Custom genome data installation¶
You can also install genome data for any species if you have a valid URL for reference fasta
(.fa
, .fasta
or .gz
) or 2bit
file. Modfy installers/install_genome_data.sh
like the following. If you don’t have a blacklist file for your species then comment out the line BLACKLIST=
.
elif [[ $GENOME == "mm10" ]]; then REF_FA="https://www.encodeproject.org/files/mm10_no_alt_analysis_set_ENCODE/@@download/mm10_no_alt_analysis_set_ENCODE.fasta.gz" BLACKLIST="http://mitra.stanford.edu/kundaje/genome_data/mm10/mm10.blacklist.bed.gz" elif [[ $GENOME == "[YOUR_CUSTOM_GENOME_NAME]" ]]; then REF_FA="[YOUR_CUSTOM_GENOME_FA_OR_2BIT_URL]" BLACKLIST="[YOUR_CUSTOM_GENOME_BLACKLIST_BED]" # if there is no blacklist then comment this line out. fi
MySQL database configuration¶
There are several advantages (call-caching and managing multiple workflows) to use Cromwell with MySQL DB. Call-caching is disabled in [BACKEND_FILE]
by default.
Find an initialization script directory [INIT_SQL_DIR]
for MySQL database.

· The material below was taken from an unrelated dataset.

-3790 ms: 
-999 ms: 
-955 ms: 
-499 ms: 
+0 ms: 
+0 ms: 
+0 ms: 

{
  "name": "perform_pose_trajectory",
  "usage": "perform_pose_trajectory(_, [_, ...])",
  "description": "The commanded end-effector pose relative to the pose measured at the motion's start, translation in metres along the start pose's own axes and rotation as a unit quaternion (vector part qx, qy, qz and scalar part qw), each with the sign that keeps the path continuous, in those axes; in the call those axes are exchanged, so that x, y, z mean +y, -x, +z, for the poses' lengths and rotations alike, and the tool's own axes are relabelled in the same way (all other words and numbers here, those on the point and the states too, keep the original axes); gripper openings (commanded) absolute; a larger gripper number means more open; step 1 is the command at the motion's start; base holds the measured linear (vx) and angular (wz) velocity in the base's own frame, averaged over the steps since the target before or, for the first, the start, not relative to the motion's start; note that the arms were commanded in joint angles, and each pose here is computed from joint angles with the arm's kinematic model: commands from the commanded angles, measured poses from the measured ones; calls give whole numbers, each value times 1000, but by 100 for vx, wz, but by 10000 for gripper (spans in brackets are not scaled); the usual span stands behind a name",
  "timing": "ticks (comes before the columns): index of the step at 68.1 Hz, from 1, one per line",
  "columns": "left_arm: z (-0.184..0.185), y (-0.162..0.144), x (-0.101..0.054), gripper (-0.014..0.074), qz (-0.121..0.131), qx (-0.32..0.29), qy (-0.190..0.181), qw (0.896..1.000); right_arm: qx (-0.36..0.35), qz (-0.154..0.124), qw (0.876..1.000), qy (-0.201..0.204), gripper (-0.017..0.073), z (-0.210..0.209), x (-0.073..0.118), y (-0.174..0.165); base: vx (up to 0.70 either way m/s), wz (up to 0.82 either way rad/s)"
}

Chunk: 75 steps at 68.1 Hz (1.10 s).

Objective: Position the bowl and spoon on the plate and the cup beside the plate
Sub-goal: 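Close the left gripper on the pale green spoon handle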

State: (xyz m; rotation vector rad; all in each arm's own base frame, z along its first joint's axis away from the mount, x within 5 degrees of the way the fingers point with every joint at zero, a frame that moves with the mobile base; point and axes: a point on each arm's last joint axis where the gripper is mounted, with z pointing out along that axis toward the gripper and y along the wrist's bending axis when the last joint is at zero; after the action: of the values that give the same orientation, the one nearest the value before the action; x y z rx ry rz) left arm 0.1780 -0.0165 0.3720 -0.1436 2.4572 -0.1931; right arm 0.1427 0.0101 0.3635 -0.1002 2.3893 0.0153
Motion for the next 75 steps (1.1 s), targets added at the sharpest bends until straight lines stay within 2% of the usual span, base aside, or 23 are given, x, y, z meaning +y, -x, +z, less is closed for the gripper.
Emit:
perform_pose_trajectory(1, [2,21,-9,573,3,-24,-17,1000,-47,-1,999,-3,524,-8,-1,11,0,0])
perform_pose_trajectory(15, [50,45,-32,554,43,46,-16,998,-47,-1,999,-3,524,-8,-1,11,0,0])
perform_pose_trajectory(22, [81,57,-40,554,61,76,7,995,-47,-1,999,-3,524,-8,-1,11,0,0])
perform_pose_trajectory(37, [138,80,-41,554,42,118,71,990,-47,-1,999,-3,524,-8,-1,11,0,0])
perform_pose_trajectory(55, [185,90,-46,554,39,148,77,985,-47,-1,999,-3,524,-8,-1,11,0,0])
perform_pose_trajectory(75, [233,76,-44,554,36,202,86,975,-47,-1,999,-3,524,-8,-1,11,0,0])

It’s located at docker_image/mysql
on github repo of any ENCODE/Kundaje lab WDL pipelines. If you want to change username and password, make sure to match with those in the following command lines and [BACKEND_FILE]
(backends/backend_with_db.conf
).
Running MySQL server with Docker
¶
Choose your destination directory [MYSQL_DB_DIR]
for storing all data:
$ docker run -d --name mysql-cromwell -v [MYSQL_DB_DIR]:/var/lib/mysql -v [INIT_SQL_DIR]:/docker-entrypoint-initdb.d -e MYSQL_ROOT_PASSWORD=cromwell -e MYSQL_DATABASE=cromwell_db --publish 3306:3306 mysql
To stop MySQL:
$ docker stop mysql-cromwell
Running MySQL without Docker
¶
Ask your DB admin to run [INIT_SQL_DIR]
. You cannot specify destination directory for storing all data. It’s locally stored on /var/lib/mysql
for most versions of MySQL by default.